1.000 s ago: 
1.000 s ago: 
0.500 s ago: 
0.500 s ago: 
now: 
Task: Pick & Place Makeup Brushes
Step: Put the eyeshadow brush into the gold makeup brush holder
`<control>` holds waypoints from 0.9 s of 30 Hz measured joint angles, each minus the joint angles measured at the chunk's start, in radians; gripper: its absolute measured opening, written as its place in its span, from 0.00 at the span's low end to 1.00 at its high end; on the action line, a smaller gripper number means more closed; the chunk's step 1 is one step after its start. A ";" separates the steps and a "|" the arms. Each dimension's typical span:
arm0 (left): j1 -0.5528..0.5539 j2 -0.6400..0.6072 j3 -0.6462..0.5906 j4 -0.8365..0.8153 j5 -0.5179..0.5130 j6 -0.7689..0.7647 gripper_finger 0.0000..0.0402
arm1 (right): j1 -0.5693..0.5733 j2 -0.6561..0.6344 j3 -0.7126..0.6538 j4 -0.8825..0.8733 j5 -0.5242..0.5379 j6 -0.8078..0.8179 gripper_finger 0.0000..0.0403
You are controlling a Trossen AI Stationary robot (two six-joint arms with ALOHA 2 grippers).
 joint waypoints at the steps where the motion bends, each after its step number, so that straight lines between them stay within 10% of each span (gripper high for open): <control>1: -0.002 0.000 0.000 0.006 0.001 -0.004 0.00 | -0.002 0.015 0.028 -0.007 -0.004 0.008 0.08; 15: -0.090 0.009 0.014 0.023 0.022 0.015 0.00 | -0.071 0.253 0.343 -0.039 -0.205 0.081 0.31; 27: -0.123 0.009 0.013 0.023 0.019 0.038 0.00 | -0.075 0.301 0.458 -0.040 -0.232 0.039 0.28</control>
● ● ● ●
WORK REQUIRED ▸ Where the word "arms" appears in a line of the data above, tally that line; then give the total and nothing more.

FINISHED TASK ▸ 2